Show, in full, each line of the data that contains "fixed".
==== Data segment ====
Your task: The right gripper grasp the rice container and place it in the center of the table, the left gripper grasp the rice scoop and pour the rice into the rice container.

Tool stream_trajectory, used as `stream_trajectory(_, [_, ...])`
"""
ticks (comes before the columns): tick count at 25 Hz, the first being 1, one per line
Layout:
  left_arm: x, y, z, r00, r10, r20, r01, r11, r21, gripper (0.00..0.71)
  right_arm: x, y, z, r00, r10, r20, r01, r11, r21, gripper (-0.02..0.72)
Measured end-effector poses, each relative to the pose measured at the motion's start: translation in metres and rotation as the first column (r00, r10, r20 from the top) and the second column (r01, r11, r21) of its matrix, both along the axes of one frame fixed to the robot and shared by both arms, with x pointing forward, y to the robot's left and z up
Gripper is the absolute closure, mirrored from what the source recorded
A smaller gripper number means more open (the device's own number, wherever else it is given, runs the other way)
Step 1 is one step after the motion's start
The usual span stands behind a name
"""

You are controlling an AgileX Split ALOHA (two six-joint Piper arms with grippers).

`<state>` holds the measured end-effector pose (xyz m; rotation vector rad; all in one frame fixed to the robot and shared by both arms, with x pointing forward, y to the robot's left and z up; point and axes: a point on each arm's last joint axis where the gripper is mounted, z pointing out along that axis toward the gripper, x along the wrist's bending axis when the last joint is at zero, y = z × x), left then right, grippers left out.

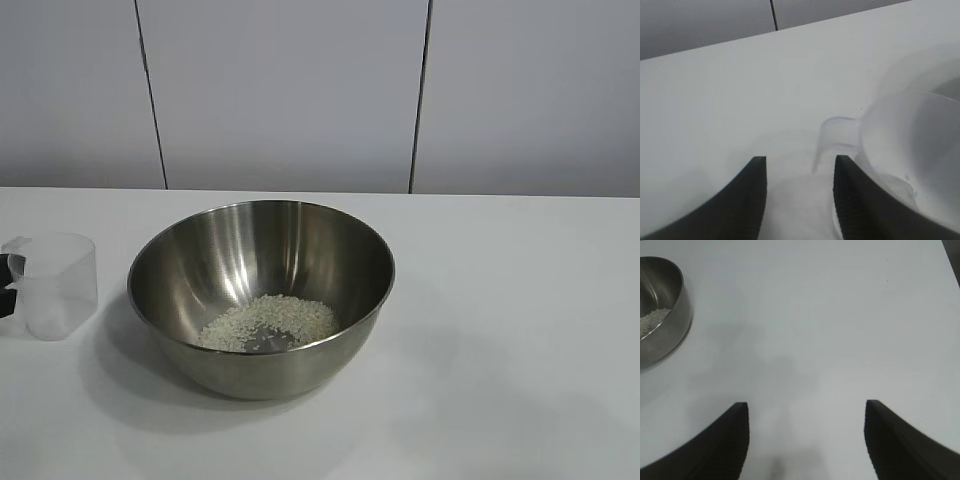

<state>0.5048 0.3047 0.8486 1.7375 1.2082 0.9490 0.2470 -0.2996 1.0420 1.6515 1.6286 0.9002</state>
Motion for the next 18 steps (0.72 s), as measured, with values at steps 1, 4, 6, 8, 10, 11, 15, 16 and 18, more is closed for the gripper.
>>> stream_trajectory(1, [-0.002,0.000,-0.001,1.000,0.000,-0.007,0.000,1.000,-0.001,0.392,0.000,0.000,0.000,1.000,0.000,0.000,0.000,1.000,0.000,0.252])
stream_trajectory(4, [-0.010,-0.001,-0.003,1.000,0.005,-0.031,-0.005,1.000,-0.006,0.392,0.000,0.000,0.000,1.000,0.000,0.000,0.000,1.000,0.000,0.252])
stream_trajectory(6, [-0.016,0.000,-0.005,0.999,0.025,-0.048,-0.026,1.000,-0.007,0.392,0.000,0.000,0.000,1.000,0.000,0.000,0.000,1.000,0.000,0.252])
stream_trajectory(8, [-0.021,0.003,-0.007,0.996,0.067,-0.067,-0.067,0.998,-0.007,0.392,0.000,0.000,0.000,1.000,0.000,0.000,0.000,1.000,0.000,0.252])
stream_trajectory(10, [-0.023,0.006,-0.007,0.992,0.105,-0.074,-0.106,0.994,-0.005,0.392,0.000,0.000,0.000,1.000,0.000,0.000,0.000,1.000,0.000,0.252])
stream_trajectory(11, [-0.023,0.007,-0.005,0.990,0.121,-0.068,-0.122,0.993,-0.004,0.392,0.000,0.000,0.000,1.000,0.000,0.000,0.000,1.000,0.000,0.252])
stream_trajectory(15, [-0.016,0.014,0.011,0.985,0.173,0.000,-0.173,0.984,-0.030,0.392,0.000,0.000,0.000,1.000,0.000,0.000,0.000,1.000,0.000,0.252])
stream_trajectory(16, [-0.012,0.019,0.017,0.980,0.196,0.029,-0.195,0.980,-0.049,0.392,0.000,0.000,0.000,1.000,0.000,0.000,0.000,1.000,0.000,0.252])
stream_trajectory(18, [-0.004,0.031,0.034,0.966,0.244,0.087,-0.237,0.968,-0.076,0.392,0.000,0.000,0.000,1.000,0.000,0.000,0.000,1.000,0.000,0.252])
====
_Response_
Measured end-effector poses, each relative to the pose measured at the motion's start: translation in metres and rotation as the first column (r00, r10, r20 from the top) and the second column (r01, r11, r21) of its matrix, both along the axes of one frame fixed to the robot and shared by both arms, with x pointing forward, y to the robot's left and z up
`<state>` holds the measured end-effector pose (xyz m; rotation vector rad; all in one frame fixed to the robot and shared by both arms, with x pointing forward, y to the robot's left and z up; point and axes: a point on each arm's last joint axis where the gripper is mounted, z pointing out along that axis toward the gripper, x along the wrist's bending axis when the last joint is at zero, y = z × x), left then right, grippers left out.

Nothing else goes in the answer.